_Task objective_. With no line left out, restate the data word for word.
====== Recorded information
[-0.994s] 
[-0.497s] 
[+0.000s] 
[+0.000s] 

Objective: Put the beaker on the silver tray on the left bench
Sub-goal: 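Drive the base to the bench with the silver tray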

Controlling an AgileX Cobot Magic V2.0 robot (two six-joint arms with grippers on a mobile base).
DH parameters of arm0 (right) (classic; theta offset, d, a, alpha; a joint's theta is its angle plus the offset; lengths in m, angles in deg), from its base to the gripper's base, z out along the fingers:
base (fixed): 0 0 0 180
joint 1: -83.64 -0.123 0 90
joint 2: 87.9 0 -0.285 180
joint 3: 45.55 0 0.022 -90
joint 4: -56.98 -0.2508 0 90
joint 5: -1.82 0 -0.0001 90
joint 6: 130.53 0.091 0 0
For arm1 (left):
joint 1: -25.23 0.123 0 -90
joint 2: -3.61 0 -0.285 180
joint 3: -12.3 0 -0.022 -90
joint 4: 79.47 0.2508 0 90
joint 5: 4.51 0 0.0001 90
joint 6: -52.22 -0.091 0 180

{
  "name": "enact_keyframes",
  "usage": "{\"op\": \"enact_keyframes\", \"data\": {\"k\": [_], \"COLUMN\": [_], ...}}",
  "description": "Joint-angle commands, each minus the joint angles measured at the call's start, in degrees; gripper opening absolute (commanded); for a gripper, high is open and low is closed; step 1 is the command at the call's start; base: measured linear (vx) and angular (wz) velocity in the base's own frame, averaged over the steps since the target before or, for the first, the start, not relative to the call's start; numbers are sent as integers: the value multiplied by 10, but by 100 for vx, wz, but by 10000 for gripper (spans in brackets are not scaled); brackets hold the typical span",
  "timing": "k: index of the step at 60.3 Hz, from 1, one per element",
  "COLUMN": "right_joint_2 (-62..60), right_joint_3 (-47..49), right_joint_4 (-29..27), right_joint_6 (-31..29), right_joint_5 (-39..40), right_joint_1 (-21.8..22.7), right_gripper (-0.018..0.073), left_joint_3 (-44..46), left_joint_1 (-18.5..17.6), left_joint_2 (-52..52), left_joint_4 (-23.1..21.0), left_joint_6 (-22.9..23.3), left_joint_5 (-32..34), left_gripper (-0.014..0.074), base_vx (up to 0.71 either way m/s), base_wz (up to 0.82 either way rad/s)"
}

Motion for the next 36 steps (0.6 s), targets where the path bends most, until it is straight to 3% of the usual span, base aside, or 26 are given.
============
_Reply to the task_.
[-0.994s] 
[-0.497s] 
[+0.000s] 
[+0.000s] 

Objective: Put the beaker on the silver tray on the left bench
Sub-goal: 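Drive the base to the bench with the silver tray
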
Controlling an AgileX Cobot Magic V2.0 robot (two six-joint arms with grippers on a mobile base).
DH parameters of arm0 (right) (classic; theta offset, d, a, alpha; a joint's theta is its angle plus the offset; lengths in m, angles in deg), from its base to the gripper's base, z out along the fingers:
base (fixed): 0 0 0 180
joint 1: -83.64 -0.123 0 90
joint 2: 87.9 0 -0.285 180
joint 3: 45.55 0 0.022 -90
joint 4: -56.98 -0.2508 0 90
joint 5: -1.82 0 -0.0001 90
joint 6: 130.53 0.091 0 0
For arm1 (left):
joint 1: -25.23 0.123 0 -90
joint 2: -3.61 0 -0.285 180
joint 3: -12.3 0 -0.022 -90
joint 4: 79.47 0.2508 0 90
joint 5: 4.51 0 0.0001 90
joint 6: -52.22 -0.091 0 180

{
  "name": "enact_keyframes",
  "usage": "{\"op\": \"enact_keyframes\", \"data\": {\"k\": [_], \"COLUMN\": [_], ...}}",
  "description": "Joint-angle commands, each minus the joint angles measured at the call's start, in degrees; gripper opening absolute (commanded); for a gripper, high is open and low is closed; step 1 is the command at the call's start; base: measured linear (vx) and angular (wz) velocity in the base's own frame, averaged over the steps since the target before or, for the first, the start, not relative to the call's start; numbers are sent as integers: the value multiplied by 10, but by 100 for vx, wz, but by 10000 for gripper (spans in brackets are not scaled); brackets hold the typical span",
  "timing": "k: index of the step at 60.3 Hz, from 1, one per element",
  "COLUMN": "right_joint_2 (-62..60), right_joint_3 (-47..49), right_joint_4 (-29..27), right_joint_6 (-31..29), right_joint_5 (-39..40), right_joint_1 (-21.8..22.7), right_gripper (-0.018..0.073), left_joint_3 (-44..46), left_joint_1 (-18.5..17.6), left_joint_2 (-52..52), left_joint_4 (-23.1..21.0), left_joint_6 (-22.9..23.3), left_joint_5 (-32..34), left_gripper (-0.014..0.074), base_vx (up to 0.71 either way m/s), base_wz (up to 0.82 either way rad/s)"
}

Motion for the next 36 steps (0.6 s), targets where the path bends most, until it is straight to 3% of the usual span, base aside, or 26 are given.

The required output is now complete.